Frágeis pulmões

Antes de ter uma filha prematura, imaginava que o principal desafio de um bebê nascido pré-termo era o ganho de peso. Pensava que era só ficar ali, quentinho na incubadora, e com uma dieta adequada, para acumular o primeiro quilo necessário à alta. Mas não é. O organismo todo daquele ser que acaba de nascer antes da hora é imaturo. Isso envolve riscos para o coração, para o cérebro, para o intestino, para os olhos, para o sistema imunológico, os quais são potencialmente agravados pelo baixo peso. Especificamente o pleno funcionamento dos pulmões, último órgão a ser formado, impõe uma grande batalha.

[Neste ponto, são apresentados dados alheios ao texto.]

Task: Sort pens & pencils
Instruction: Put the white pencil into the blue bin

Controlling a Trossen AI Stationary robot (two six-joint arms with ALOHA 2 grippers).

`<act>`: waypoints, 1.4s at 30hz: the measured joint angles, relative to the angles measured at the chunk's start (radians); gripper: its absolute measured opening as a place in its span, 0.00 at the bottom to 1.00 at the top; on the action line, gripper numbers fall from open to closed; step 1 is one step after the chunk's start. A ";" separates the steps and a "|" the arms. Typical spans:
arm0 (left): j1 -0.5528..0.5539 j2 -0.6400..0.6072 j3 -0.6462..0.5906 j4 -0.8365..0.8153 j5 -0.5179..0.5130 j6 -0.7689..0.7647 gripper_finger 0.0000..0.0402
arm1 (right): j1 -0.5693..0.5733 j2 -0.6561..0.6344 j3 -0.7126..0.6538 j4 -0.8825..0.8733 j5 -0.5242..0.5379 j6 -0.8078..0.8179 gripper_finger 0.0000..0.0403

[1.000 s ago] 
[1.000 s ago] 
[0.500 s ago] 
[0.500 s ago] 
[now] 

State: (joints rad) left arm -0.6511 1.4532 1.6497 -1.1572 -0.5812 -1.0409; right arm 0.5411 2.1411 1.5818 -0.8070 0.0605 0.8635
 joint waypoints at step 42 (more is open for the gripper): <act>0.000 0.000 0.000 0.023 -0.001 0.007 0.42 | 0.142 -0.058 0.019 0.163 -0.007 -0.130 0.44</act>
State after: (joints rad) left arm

Logo que nasceu, minha filha precisou ser intubada. Uma cânula de fino calibre, ajustada à sua milimétrica traquéia, foi introduzida por sua boca. Ela também recebeu duas doses de surfactante. Trata-se de um líquido que atua nos sacos de ar dos pulmões, os alvéolos, para permitir a respiração. Como minha pequena nasceu com 29 semanas, foi necessário ministrar artificialmente o surfactante, juntamente com o suporte ventilatório do tubo, que garantia a oferta de oxigênio e de pressão, para abrir seus pulmões. Se por um lado o procedimento é salvador, por viabilizar a vida, por outro envolve riscos. Alice teve uma hemorragia pulmonar severa, decorrente desse esforço para abrir os pulmões.
Contornada a primeira intercorrência, inúmeras outras se sucederam, impondo a necessidade de suporte ventilatório por meio do tubo por mais tempo. A equação permanecia frágil: o tubo mantém a vida, mas também causa dependência de oxigênio. Funciona mais ou menos assim: quanto mais tempo intubada, mais tempo será necessário para conseguir respirar sozinha. Portanto, a retirada do suporte ventilatório é feita gradativamente, passando por diferentes aparelhos, do mais invasivo ao menos invasivo. Por ter permanecido mais de 60 dias intubada, entre idas e vindas, Alice teve alta ainda fazendo uso de oxigênio, pois desenvolveu broncodisplasia pulmonar. Fomos para casa: mãe, pai, Alice e a bala de oxigênio.
Para tomar banho, para dormir, para comer, a todo momento havia um sopro em suas ventas. Carregávamos a filha num braço e puxávamos a bala, seu apêndice pulmonar, com o outro. Era um anúncio material, concreto, explícito, da fragilidade da vida que num sopro se faz e num suspiro se apaga. Incorporamos a bala de oxigênio ao nosso cotidiano. Grande e robusta, ela parecia denotar um desafio desproporcional às condições da pequena Alice. Mas quem disse que é preciso ser grande para ser forte? Dois meses depois da alta, aos sete meses de vida, nossa filha se livrava daqueles fios, daquele peso, e podia respirar e transitar livremente.
Avançamos para a contenda seguinte: imunização contra as doenças respiratórias, haja vista a fragilidade dos pulmões que a acompanhará por longo período. Tais cuidados não foram suficientes para evitar as gripes, viroses e bronquiolites, todas acompanhadas do retorno da bala de oxigênio. Somamos três internações hospitalares, a última delas há duas semanas, para socorrer os ressentidos pulmões da Alice. Inconsoláveis, ainda hoje eles choram a prematuridade e se encharcam de mágoa. Resta-nos a peleja confiante no poder restaurador do tempo que amadurece e fortalece. É por acreditar nisso que venho guardando cada uma das pulseiras de internação da Alice. Vou colecionando esperanças para mostrar a ela, num breve futuro, que sua força foi maior que a doença, porque ela soube renovar o fôlego na coragem que a impulsiona adiante.